ODECO Statement on the passing of it's founder, Celeo Alvarez Casildo.

ODECO Statement on the passing of it’s founder, Celeo Alvarez Casildo.

It states that Mr. Celeo Alvarez Casildo passed away on Monday, April 11th 2016 at 10:30 in the morning after a long battle with tongue cancer.

On April 11th, he will be viewed at the Espiritu Santu Funeral Home in Tegucigalpa, Honduras.  It is located on Suyapa Boulevard in Tegucigalpa.

On Tuesday, April 12th, he transferred to the city of La Ceiba, where a vigil will be held at the Amor Eterno Funeral Home as of 8am.

On Wednesday, April 13th, he will be received at the ODECO headquarters, also located in La Ceiba at the Satuye Cultural Center beginning at 8am.

His Funeral is scheduled for Thursday, April 14th at 2pm.  A Mass will be officiated at the San Isidro Cathedral.  He will be buried at the Barrio Mejia Grand Cemetery.

Here is a Honduran News report on Mr. Celeo Alvarez Casildo’s passing.  The news report is in Spanish.

Here is another Honduran News report on Mr. Celeo Alvarez Casildo’s body being brought to La Ceiba, Honduras.

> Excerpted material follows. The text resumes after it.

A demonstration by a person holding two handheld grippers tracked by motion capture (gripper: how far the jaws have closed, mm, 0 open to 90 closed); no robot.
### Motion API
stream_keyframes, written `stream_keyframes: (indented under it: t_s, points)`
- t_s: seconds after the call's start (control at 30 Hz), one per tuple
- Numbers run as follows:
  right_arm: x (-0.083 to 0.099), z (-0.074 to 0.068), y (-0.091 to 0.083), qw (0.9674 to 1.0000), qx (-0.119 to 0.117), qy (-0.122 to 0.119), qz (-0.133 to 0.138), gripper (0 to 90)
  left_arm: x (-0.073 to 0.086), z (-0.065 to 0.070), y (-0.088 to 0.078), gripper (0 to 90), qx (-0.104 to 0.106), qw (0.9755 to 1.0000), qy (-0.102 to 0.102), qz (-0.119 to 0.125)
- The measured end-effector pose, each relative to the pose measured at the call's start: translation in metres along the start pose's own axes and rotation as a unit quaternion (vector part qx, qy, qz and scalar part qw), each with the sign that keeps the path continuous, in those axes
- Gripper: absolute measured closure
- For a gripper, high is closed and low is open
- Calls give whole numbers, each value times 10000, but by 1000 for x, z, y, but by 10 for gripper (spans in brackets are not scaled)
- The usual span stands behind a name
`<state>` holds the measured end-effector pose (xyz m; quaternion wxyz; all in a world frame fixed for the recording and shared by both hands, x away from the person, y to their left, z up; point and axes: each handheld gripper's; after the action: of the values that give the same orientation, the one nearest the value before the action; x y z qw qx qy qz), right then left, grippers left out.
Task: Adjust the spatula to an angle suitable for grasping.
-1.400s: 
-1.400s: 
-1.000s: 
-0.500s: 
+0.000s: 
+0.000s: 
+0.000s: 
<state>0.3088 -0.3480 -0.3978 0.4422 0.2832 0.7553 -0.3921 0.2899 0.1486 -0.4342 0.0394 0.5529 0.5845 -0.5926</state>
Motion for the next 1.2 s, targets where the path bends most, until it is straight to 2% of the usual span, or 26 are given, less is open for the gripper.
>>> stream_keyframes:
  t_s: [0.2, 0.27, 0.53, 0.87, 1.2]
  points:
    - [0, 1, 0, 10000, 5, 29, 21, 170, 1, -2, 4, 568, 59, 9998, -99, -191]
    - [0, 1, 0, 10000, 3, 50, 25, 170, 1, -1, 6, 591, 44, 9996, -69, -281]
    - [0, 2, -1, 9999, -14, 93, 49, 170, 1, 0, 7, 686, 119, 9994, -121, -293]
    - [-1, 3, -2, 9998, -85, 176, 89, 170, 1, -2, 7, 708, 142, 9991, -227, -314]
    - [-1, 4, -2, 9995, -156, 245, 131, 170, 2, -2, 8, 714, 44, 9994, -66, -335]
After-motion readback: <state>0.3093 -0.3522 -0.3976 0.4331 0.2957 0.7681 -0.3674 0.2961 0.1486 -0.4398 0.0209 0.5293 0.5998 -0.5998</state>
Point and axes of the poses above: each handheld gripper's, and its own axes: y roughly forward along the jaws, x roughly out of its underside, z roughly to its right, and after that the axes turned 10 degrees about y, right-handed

Here is another Honduran News report on Mr. Celeo Alvarez Casildo’s passing.  The news report is in Spanish.

Here is a brief interview with his son, Celeo, who was at the Hospital as the announcement was made.  The interview is in Spanish.

According to the article, he passed away this morning in a hospital in Tegucigalpa, Honduras.  Last year, he was diagnosed with throat tongue cancer and had been fighting it ever since.  He passed at 10:45 this morning.  His remains will be shown at the headquarters of the organization he founded, ODECO, located in La Ceiba, Honduras.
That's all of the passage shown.